Dal 12 al 13 novembre ospite del corso per Direzione del Coro il Maestro Giovanni Acciai, dal 9 all'11 dicembre workshop sulla Petite Messe Solennelle di Rossini

La Civetta di Minerva, 14 ottobre 2016

Il coro polifonico "Giuseppe De Cicco", diretto da Maria Carmela De Cicco, è una realtà musicale ormai consolidata nel panorama artistico del siracusano e oltre, con un repertorio che spazia dalle nenie alle nuvene dialettali agli spiritual, dal canto gregoriano alla polifonia di scuola francese e tedesca, dal classico al contemporaneo: ogni concerto è un viaggio tra stili e compositori diversi per esplorare le capacità espressive della voce umana.

La compagine corale, che solitamente canta a cappella, quindi senza accompagnamento di strumenti – come nella tradizione del coro per eccellenza, ovvero la Cappella Sistina di Roma –, si avvale talvolta della collaborazione della pianista Cunegonda De Cicco.

Il coro è impegnato non solo in un’intensa attività concertistica, ma anche nella partecipazione a concorsi, rassegne e gemellaggi; tra l’altro il 2016 è anche l’anno del ventesimo anniversario dalla fondazione del coro, ventennale che verrà festeggiato con un’uscita discografica e altre iniziative.

Da segnalare, infatti, l’attività formativa del coro, impegnato nella didattica non solo per i coristi ma anche per i direttori di coro: da venerdì 14 fino a domenica 16 ottobre si terrà infatti la prima sessione di lezioni del Corso di Direzione di Coro, a cura del Maestro Pier Paolo Scattolin, mentre dal 12 al 13 novembre 2016 ospite del corso sarà il Maestro Giovanni Acciai; dal 9 all'11 dicembre 2016 si terrà un workshop sulla Petite Messe Solennelle di Rossini, ospiti il Coro del Conservatorio "Cilea" di Reggio Calabria.

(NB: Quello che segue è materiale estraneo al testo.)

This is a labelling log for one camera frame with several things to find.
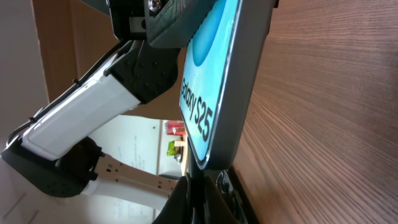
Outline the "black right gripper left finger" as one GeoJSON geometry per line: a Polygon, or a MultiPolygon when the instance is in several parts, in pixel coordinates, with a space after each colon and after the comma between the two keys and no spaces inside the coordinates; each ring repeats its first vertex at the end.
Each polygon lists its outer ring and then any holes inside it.
{"type": "Polygon", "coordinates": [[[190,223],[190,176],[181,177],[152,224],[190,223]]]}

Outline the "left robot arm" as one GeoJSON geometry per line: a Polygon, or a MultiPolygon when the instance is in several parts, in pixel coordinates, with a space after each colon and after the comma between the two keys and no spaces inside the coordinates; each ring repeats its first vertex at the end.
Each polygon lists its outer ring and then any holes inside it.
{"type": "Polygon", "coordinates": [[[104,195],[157,210],[186,206],[190,178],[168,179],[124,164],[90,134],[170,90],[177,57],[214,1],[91,1],[112,21],[118,43],[56,100],[11,133],[1,157],[41,192],[104,195]]]}

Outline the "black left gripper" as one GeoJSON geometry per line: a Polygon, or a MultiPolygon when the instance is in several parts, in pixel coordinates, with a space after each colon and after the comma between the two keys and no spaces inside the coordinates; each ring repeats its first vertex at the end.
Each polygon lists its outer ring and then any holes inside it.
{"type": "Polygon", "coordinates": [[[155,48],[186,46],[215,0],[107,0],[114,36],[155,48]]]}

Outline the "Galaxy S25 smartphone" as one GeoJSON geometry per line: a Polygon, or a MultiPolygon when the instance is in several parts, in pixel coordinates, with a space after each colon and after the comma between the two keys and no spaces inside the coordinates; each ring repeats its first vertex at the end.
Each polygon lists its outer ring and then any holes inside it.
{"type": "Polygon", "coordinates": [[[234,161],[274,7],[217,0],[187,46],[179,107],[201,170],[234,161]]]}

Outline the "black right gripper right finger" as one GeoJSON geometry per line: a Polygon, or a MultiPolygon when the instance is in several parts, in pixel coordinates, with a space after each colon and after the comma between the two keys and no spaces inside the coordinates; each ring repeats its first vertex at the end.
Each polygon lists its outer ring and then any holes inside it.
{"type": "Polygon", "coordinates": [[[204,178],[205,189],[205,221],[209,224],[238,224],[214,181],[204,178]]]}

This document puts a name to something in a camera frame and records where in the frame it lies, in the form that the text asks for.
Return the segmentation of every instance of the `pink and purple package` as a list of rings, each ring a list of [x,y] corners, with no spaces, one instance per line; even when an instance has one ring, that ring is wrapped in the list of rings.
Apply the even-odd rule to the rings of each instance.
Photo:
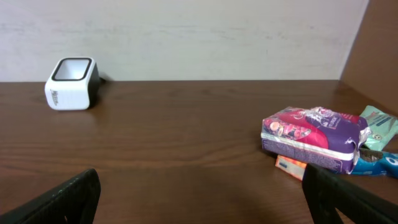
[[[262,121],[261,139],[265,150],[350,174],[369,133],[359,116],[288,107]]]

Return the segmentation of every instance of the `black object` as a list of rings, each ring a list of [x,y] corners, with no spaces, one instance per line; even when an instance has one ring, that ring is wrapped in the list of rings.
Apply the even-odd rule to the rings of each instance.
[[[336,208],[355,223],[398,223],[398,206],[337,175],[308,164],[303,191],[315,224],[343,223]]]
[[[88,169],[1,215],[0,223],[93,223],[100,193],[98,174]]]

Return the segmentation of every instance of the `orange and white box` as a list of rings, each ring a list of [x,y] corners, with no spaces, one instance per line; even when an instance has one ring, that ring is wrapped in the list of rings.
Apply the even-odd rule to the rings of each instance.
[[[275,166],[294,176],[299,180],[303,180],[306,163],[291,159],[285,156],[278,155]]]

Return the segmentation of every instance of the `table surface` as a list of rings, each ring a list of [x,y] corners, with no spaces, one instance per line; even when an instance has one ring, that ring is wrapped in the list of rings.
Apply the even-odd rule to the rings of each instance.
[[[44,83],[0,83],[0,213],[94,167],[95,223],[311,223],[301,182],[261,150],[262,119],[385,109],[338,81],[108,82],[99,94],[59,112]],[[342,177],[398,202],[395,179]]]

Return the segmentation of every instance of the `teal packet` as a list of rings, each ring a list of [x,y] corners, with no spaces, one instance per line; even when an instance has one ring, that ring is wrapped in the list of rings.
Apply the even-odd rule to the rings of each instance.
[[[364,145],[372,150],[381,151],[384,146],[398,132],[398,120],[396,117],[383,113],[374,106],[367,106],[361,117],[365,118],[372,133],[368,136]]]

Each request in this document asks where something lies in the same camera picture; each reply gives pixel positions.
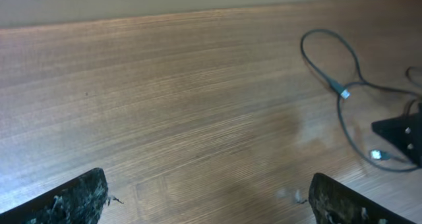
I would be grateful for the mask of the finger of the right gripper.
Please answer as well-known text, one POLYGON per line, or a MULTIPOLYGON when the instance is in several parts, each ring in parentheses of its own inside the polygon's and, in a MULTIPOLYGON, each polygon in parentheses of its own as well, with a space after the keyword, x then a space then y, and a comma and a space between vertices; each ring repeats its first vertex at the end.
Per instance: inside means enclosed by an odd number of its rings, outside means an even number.
POLYGON ((421 166, 421 104, 418 112, 376 121, 372 131, 400 150, 414 165, 421 166))

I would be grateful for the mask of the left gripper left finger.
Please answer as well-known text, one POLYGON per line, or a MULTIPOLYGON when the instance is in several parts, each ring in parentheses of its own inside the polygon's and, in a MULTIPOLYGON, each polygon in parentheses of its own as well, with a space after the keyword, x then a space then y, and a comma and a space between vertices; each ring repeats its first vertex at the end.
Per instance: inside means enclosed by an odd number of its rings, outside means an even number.
POLYGON ((1 214, 7 223, 97 223, 108 201, 104 170, 91 169, 1 214))

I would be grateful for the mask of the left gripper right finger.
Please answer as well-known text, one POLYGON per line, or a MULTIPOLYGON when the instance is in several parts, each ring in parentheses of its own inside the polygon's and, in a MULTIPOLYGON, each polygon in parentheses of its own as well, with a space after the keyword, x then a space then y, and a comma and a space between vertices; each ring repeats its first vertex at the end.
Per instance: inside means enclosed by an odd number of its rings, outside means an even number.
POLYGON ((323 173, 314 174, 308 202, 318 224, 413 224, 323 173))

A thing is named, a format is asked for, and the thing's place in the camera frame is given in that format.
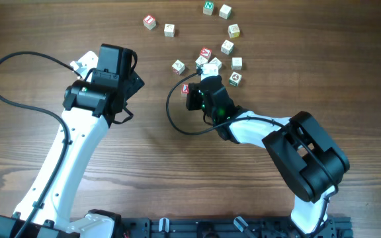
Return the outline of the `red Y letter block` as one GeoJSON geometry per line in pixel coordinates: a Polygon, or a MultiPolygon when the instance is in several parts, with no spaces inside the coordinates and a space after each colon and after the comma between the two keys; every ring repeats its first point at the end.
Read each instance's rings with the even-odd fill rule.
{"type": "Polygon", "coordinates": [[[186,97],[188,94],[189,94],[189,85],[188,84],[182,84],[181,95],[183,97],[186,97]]]}

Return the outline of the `red O letter block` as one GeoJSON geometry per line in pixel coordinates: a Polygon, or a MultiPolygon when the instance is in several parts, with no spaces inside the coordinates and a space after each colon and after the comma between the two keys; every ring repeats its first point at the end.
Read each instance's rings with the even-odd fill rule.
{"type": "Polygon", "coordinates": [[[186,69],[186,66],[180,60],[176,60],[172,65],[172,69],[174,73],[176,73],[177,75],[181,75],[183,71],[186,69]]]}

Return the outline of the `red A letter block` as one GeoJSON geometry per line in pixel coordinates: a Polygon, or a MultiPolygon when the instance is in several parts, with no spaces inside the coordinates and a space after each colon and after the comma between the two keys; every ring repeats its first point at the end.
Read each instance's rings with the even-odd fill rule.
{"type": "Polygon", "coordinates": [[[206,58],[207,60],[210,59],[212,55],[212,50],[209,48],[202,48],[200,51],[200,56],[206,58]]]}

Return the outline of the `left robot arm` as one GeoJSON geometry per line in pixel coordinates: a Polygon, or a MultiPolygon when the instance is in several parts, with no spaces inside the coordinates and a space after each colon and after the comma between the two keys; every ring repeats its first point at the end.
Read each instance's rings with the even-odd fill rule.
{"type": "Polygon", "coordinates": [[[68,68],[78,76],[64,93],[62,115],[0,100],[28,110],[42,112],[60,123],[56,138],[38,176],[11,216],[0,215],[0,237],[122,237],[119,214],[91,210],[71,221],[71,208],[89,160],[117,124],[115,116],[125,112],[133,118],[127,100],[144,86],[135,72],[135,51],[102,44],[99,55],[90,53],[68,68]]]}

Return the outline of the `green brown circle block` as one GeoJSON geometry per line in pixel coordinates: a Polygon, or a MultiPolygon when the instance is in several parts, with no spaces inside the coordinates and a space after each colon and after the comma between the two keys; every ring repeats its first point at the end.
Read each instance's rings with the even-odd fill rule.
{"type": "Polygon", "coordinates": [[[228,82],[230,85],[237,87],[240,84],[241,80],[242,80],[242,75],[240,73],[233,71],[232,74],[230,75],[228,82]]]}

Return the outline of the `blue edged picture block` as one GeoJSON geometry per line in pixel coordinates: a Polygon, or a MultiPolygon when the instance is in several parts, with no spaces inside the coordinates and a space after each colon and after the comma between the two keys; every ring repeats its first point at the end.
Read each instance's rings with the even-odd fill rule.
{"type": "Polygon", "coordinates": [[[213,58],[210,63],[213,63],[217,66],[218,69],[221,69],[222,67],[222,62],[218,58],[213,58]]]}

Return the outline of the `green edged picture block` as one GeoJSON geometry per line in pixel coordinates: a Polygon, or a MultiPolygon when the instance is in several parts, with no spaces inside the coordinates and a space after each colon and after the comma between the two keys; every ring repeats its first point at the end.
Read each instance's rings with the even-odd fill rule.
{"type": "Polygon", "coordinates": [[[208,59],[202,55],[199,55],[199,57],[195,61],[195,66],[198,69],[201,68],[205,63],[208,63],[208,59]]]}

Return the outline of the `plain beige wooden block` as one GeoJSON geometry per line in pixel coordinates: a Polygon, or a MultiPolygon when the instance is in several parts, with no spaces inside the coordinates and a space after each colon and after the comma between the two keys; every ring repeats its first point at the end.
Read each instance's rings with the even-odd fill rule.
{"type": "Polygon", "coordinates": [[[243,67],[243,59],[242,58],[232,58],[232,69],[233,70],[241,70],[243,67]]]}

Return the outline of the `red I letter block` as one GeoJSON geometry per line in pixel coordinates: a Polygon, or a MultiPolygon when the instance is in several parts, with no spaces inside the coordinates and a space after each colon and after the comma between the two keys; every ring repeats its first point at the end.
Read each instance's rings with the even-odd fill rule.
{"type": "Polygon", "coordinates": [[[148,30],[152,30],[156,26],[156,19],[151,15],[147,15],[143,18],[143,23],[148,30]]]}

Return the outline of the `white block behind finger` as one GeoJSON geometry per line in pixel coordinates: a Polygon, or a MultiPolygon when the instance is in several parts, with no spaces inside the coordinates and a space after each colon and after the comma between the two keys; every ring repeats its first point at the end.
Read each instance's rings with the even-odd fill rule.
{"type": "Polygon", "coordinates": [[[233,51],[233,48],[234,48],[234,43],[229,40],[225,40],[221,46],[221,52],[223,52],[226,55],[230,55],[231,52],[233,51]]]}

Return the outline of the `white number 2 block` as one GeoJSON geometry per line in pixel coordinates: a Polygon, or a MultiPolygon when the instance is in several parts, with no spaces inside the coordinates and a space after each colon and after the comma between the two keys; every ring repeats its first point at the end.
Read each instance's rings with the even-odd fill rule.
{"type": "Polygon", "coordinates": [[[174,24],[165,24],[164,35],[166,37],[174,37],[175,36],[175,25],[174,24]]]}

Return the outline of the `yellow edged wooden block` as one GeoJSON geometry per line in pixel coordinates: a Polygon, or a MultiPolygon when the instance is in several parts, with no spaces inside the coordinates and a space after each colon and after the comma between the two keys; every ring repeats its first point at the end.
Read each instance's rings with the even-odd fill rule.
{"type": "Polygon", "coordinates": [[[240,29],[238,24],[232,24],[228,26],[228,34],[230,38],[237,38],[240,35],[240,29]]]}

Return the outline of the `plain white wooden block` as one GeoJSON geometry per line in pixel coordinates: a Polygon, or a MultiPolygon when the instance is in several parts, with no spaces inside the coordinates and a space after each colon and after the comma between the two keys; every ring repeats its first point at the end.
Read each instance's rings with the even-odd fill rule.
{"type": "Polygon", "coordinates": [[[232,13],[232,8],[226,4],[223,4],[219,10],[219,16],[223,19],[229,19],[231,13],[232,13]]]}

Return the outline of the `green N letter block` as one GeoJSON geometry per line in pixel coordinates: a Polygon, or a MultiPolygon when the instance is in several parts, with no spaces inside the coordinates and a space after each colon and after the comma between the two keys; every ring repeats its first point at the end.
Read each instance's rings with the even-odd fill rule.
{"type": "Polygon", "coordinates": [[[205,15],[212,15],[213,12],[214,12],[214,2],[205,1],[203,5],[203,13],[205,15]]]}

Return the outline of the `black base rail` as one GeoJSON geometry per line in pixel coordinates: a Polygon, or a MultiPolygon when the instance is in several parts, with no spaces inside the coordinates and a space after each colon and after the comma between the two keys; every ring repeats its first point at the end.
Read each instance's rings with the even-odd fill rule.
{"type": "Polygon", "coordinates": [[[303,233],[289,217],[249,219],[241,216],[233,219],[123,218],[119,234],[121,237],[128,238],[354,237],[349,217],[334,218],[332,216],[313,235],[303,233]]]}

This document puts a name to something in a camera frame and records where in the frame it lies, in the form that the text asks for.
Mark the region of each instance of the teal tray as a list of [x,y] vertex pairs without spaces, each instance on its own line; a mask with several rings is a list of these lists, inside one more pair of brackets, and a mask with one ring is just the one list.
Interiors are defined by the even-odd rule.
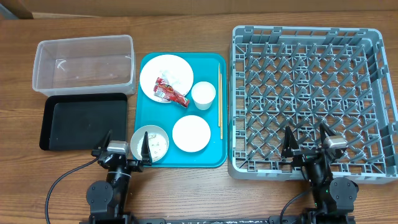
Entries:
[[[214,53],[151,53],[142,59],[141,70],[150,59],[164,54],[172,54],[184,58],[192,67],[193,84],[202,81],[210,82],[217,90],[216,98],[209,109],[201,111],[195,106],[191,92],[189,92],[186,97],[191,102],[188,108],[183,108],[174,102],[158,103],[152,101],[144,94],[139,85],[134,130],[136,131],[145,125],[153,124],[163,128],[169,136],[169,150],[161,160],[153,163],[153,167],[219,167],[225,162],[227,155],[227,79],[225,60],[221,55]],[[218,64],[220,64],[223,76],[223,140],[220,138],[221,133],[218,127]],[[210,126],[210,141],[201,151],[184,152],[173,141],[172,130],[174,124],[186,115],[197,115],[203,118]]]

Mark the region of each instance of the wooden table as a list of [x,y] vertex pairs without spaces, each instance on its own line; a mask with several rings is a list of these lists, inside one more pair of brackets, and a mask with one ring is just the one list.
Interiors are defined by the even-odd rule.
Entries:
[[[40,41],[129,34],[139,73],[142,58],[150,52],[218,52],[227,59],[233,27],[253,24],[379,29],[398,89],[397,11],[0,21],[0,223],[45,223],[45,197],[53,181],[92,159],[88,151],[39,148],[47,97],[32,90],[32,67]],[[135,110],[136,95],[132,95],[129,138]],[[86,190],[105,177],[106,170],[92,165],[62,180],[50,200],[52,223],[86,220],[90,214]],[[146,169],[132,175],[127,210],[139,218],[260,218],[279,214],[306,188],[300,181],[235,180],[226,163],[217,169]],[[397,223],[398,182],[359,188],[357,223]],[[286,214],[298,214],[309,206],[312,199],[303,198]]]

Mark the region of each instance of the wooden chopstick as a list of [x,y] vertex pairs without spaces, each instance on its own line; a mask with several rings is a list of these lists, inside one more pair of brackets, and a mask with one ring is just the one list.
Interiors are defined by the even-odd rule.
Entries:
[[220,102],[220,64],[218,64],[218,126],[221,123],[221,102]]
[[220,65],[218,64],[218,76],[220,77],[220,133],[221,133],[221,140],[223,140],[223,76],[221,75]]

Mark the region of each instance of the red package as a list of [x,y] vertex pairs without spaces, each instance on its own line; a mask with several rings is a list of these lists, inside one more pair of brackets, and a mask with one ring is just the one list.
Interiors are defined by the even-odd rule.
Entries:
[[177,102],[185,108],[188,107],[188,104],[190,102],[190,100],[186,99],[179,92],[175,91],[173,87],[170,86],[169,83],[163,78],[157,78],[154,92],[155,96]]

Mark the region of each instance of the white cup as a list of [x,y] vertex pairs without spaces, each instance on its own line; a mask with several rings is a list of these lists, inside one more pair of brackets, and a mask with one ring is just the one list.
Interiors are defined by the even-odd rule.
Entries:
[[192,87],[191,95],[199,110],[207,110],[216,97],[216,88],[209,82],[198,82]]

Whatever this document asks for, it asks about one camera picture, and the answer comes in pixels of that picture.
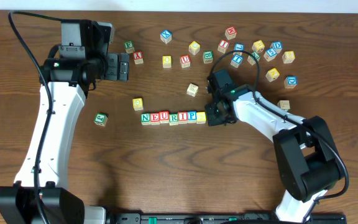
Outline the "yellow S wooden block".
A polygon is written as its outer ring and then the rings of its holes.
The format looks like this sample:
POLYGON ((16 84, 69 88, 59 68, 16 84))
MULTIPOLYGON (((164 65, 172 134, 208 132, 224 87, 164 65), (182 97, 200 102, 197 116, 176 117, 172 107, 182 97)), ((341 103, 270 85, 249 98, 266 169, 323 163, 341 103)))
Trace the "yellow S wooden block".
POLYGON ((196 123, 205 124, 206 122, 206 113, 204 111, 199 111, 196 113, 196 123))

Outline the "blue P wooden block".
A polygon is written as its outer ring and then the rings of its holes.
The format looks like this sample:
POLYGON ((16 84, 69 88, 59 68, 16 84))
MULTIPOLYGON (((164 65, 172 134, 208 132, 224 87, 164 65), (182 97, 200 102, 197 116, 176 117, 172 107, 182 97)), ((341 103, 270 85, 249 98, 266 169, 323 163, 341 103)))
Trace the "blue P wooden block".
POLYGON ((196 111, 188 111, 187 117, 188 117, 188 123, 196 123, 197 122, 196 111))

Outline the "green R wooden block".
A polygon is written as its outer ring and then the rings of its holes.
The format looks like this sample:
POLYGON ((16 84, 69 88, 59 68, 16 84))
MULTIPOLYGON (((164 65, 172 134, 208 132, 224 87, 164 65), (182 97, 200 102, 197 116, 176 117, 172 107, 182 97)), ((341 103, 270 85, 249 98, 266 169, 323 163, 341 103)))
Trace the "green R wooden block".
POLYGON ((179 125, 178 114, 177 113, 170 113, 169 114, 169 125, 170 126, 179 125))

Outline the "green N wooden block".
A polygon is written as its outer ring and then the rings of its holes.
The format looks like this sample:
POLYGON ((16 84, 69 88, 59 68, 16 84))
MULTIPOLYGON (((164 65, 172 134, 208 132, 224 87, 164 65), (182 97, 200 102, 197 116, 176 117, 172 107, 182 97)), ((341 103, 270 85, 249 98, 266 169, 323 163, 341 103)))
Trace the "green N wooden block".
POLYGON ((142 123, 142 125, 150 125, 151 124, 150 113, 142 113, 141 114, 141 123, 142 123))

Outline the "red E wooden block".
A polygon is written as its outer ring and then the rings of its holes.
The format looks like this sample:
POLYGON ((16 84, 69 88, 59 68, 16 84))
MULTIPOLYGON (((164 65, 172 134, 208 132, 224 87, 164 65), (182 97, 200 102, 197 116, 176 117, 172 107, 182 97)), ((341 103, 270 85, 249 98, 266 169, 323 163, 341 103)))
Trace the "red E wooden block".
POLYGON ((159 115, 159 113, 151 113, 150 114, 150 123, 151 123, 151 125, 160 124, 160 115, 159 115))

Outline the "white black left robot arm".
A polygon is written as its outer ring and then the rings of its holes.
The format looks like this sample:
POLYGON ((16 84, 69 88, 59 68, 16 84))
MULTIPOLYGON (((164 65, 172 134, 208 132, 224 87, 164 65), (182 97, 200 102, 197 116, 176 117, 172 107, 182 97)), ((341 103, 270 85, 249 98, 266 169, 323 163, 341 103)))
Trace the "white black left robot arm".
POLYGON ((112 223, 104 207, 86 206, 68 191, 68 160, 76 122, 90 83, 126 81, 129 55, 55 58, 41 67, 40 108, 34 133, 12 186, 0 186, 0 214, 6 223, 112 223))

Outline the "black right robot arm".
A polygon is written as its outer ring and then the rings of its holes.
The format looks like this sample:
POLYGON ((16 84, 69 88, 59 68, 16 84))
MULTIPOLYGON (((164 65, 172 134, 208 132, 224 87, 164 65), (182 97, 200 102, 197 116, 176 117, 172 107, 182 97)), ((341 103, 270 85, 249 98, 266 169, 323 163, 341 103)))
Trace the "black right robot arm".
POLYGON ((336 215, 313 215, 322 200, 339 197, 349 173, 331 132, 319 116, 305 119, 267 101, 249 85, 209 84, 213 102, 205 106, 208 124, 247 123, 273 143, 285 188, 273 220, 282 223, 336 223, 336 215))

Un’altra iniziativa da segnalare è l’adesione del coro ad un progetto solidale, 1000 Voci per ricominciare: il coro polifonico “Giuseppe De Cicco” (con altri 72 cori, ensemble e una scuola con la propria orchestra giovanile) ha infatti deciso di aderire al progetto che legherà cori di tutta Italia per legare il canto alla solidarietà verso i fratelli colpiti dal terremoto del 24 agosto. Una serie di concerti permetterà infatti di raccogliere fondi per le popolazioni terremotate.

Segnaliamo anche, per saperne di più, il gruppo “3.36” e l’hashtag #nondimentichiamoli.